Baştan beri yazdım: “Bu seçim RTE için güvenoyu niteliği taşımaktadır” diye. Muhalefetin “yerel yönetici seçiyoruz” söylemi doğru değildir. Türkiye’de düzen değişti, Meclis...
Baştan beri yazdım: “Bu seçim RTE için güvenoyu niteliği taşımaktadır” diye. Muhalefetin “yerel yönetici seçiyoruz” söylemi doğru değildir. Türkiye’de düzen değişti, Meclis ortadan kalktı, atamayla bakanlar saptanıyor ve sadece saraya karşı sorumlu bu kişiler. Denetleme yetkisi elinden alınan Meclis işlevini yitirince, sandık ayrıca önemli hale geldi. Dahası, bu seçim Kılıçdaroğlu için de son şanstır. Alınacak herhangi başarısız sonuç, muhtemelen siyasal yaşamının sonu olur.
İdeolojik sorun
Seçim, iki lider için açık güvenoyu niteliği taşımakta. Akşener/Bahçeli ancak bu iki lider varsa denklemde anlamlı yer ediniyor. Biri değişirse, onların da yeni konumu belli olur. Yalnız şunu söylemeliyim ki milliyetçi partinin (bence tek partidir onlar) iki başkanı, toplumsal karşılıklarından çok öte başarı kazandılar. Tehlikeli milliyetçi dil siyasetin tamamına egemen oldu. Bazı şehirlerde kim kimin adayı anlamak hayli güç! Herkes ülkücü selamı veriyor, ölüm yıldönümünde Muhsin Yazıcıoğlu’na övgüde sınır tanımadı liderler/adaylar!

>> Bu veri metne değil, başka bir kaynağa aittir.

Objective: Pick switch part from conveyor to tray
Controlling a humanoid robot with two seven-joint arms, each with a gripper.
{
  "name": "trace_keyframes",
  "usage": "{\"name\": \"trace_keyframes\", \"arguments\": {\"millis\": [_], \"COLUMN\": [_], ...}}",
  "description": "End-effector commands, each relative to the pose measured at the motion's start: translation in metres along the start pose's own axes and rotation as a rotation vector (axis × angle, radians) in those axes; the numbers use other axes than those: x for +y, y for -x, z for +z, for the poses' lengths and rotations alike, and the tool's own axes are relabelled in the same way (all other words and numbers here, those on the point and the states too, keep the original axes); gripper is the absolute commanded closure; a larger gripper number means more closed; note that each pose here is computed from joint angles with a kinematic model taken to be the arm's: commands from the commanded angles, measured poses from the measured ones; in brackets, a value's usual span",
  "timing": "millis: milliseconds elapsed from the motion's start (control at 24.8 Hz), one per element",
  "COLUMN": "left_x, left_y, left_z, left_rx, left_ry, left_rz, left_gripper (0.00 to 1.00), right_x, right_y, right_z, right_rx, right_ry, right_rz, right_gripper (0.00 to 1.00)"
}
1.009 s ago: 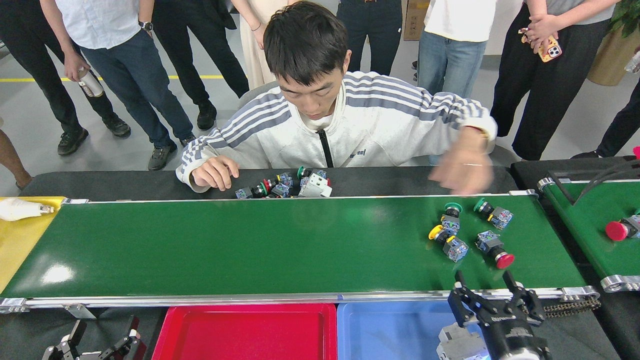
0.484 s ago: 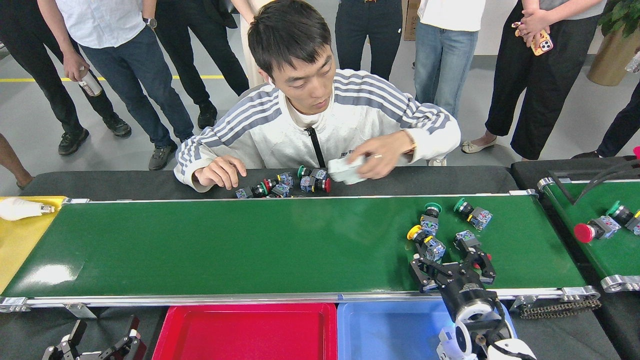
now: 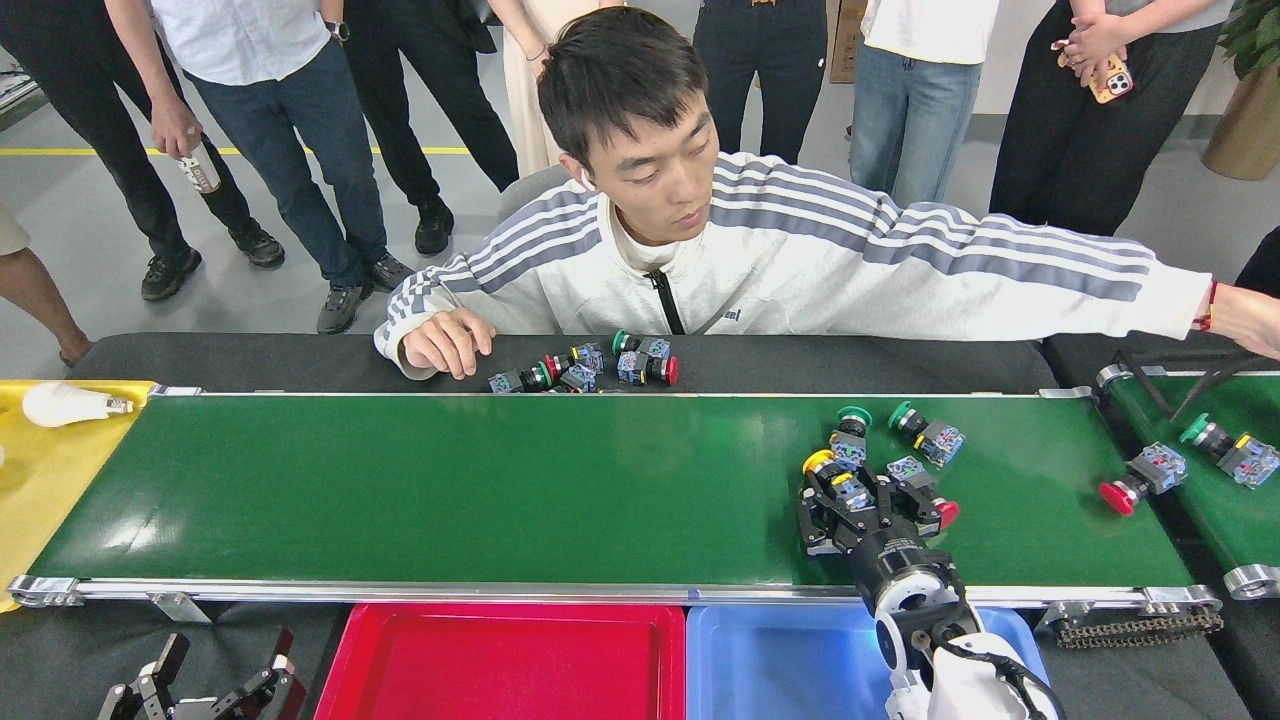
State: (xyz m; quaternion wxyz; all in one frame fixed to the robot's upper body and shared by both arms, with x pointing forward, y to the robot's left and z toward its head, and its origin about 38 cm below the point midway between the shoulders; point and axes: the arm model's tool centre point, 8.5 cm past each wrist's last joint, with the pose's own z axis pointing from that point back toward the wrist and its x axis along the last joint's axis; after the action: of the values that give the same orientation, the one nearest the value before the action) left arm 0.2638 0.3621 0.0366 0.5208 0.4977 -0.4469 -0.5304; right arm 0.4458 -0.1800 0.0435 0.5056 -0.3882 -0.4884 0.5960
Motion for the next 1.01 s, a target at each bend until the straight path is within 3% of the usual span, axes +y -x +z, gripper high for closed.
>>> {"name": "trace_keyframes", "arguments": {"millis": [0, 202, 323, 363, 403, 444, 767, 847, 968], "left_x": [0.009, 0.011, 0.011, 0.011, 0.011, 0.011, 0.011, 0.011, 0.011], "left_y": [0.004, 0.003, 0.004, 0.004, 0.004, 0.004, 0.003, 0.004, 0.004], "left_z": [-0.003, -0.003, -0.004, -0.004, -0.004, -0.004, -0.003, -0.003, -0.003], "left_rx": [-0.005, -0.006, -0.007, -0.007, -0.005, -0.006, -0.006, -0.004, -0.003], "left_ry": [-0.027, -0.032, -0.033, -0.033, -0.032, -0.032, -0.032, -0.032, -0.033], "left_rz": [-0.018, -0.019, -0.019, -0.019, -0.019, -0.019, -0.019, -0.018, -0.019], "left_gripper": [0.00, 0.00, 0.00, 0.00, 0.00, 0.00, 0.00, 0.00, 0.00], "right_x": [-0.016, -0.013, -0.004, 0.001, 0.003, 0.005, 0.004, 0.006, 0.015], "right_y": [-0.011, -0.057, -0.103, -0.116, -0.129, -0.144, -0.151, -0.128, -0.076], "right_z": [0.003, 0.052, 0.078, 0.083, 0.088, 0.092, 0.095, 0.091, 0.111], "right_rx": [-0.069, -0.340, -0.572, -0.630, -0.684, -0.732, -0.740, -0.644, -0.332], "right_ry": [0.052, 0.113, 0.111, 0.101, 0.096, 0.094, 0.104, 0.112, 0.168], "right_rz": [0.001, -0.005, 0.020, 0.027, 0.034, 0.031, -0.001, -0.050, -0.206], "right_gripper": [0.97, 0.98, 0.96, 0.82, 0.46, 0.00, 0.01, 0.01, 0.02]}}
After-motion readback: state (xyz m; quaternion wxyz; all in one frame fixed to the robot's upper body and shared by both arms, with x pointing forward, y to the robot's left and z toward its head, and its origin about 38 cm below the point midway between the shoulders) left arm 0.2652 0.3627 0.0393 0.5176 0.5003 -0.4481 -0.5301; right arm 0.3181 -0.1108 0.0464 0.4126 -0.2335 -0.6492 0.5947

Şu halde, kim kazanırsa kazansın, önümüzdeki süreç bu milliyetçi dilin, tavrın doğuracağı sonuçlarla biçimlenecek siyaset. Kürt meselesi, Suriyeli göçmenlerin durumu, iktisadi krizin derinleşmesiyle büyüyecek. Daha otoriter, baskıcı günler gelecek. Milliyetçilerin zafer kanıtı, idam tartışmasıdır. Kılıçdaroğlu dolduruşa gelip “getirin dokunulmazlığı kaldıralım” dedi, vekilini aylarca içerde tuttular. Yine “beni asacaklarmış, getirin öneriyi ben de olumlu oy kullanacağım” diyor. Siyaset ilkeler üzerinden yapılmazsa, sonucu vahim olur. Türkiye ilkel idam uygulamasını uzlaşı ile aştı, şimdi üç beş oy (!) için bu resti görmenin anlamı nedir?
Seçimin...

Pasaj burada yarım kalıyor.